--- Work task ---
When you spot the word "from" in a line of the data below, copy that line.

--- Stored dataset items ---
::::

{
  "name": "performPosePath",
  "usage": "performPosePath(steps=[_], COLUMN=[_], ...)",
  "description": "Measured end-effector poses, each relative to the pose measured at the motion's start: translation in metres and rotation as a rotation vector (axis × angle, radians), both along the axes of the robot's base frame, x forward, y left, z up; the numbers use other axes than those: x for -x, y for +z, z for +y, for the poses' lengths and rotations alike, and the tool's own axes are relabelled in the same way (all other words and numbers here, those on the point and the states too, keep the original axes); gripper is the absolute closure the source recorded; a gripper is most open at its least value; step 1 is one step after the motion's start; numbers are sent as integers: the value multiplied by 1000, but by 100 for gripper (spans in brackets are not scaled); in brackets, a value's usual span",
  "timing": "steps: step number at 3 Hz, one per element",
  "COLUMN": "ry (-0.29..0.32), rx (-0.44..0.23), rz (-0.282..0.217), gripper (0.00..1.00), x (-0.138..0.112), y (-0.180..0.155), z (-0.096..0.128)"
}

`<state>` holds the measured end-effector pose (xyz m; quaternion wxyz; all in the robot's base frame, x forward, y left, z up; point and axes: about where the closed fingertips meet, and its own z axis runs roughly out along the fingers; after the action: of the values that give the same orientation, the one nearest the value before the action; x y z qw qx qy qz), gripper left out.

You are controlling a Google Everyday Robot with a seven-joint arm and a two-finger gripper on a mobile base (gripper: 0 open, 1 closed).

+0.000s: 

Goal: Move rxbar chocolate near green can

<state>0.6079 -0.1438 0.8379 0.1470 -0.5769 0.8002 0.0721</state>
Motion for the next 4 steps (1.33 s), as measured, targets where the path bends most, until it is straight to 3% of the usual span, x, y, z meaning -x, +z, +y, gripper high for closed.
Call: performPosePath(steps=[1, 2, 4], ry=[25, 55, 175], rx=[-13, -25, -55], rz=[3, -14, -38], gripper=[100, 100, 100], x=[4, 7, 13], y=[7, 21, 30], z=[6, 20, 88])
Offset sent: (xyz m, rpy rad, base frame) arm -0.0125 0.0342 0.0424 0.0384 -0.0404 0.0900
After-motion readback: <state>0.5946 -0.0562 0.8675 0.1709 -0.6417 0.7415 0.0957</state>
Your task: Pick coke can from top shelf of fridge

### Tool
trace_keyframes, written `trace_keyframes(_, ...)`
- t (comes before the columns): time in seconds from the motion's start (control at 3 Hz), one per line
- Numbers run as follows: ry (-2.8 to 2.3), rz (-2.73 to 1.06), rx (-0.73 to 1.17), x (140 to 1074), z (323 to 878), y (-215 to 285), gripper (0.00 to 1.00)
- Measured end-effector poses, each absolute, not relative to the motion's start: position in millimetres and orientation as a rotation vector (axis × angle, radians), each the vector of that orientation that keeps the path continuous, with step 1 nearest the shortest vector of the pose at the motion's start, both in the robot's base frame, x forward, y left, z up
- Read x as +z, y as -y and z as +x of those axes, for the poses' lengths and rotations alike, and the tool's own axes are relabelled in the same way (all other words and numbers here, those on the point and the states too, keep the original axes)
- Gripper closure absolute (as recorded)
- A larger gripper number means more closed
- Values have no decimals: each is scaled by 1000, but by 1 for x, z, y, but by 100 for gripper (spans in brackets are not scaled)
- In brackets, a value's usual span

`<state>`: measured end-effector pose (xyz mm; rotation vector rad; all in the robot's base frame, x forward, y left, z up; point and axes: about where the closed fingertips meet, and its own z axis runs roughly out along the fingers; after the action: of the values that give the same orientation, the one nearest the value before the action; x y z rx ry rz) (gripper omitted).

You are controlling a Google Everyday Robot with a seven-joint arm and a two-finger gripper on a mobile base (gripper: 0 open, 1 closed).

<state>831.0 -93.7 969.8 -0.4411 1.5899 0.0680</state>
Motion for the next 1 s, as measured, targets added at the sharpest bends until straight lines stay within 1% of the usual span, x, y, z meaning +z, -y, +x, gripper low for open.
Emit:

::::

--- Answer to the exercise ---
Your task: Pick coke can from top shelf of fridge
- t (comes before the columns): time in seconds from the motion's start (control at 3 Hz), one per line

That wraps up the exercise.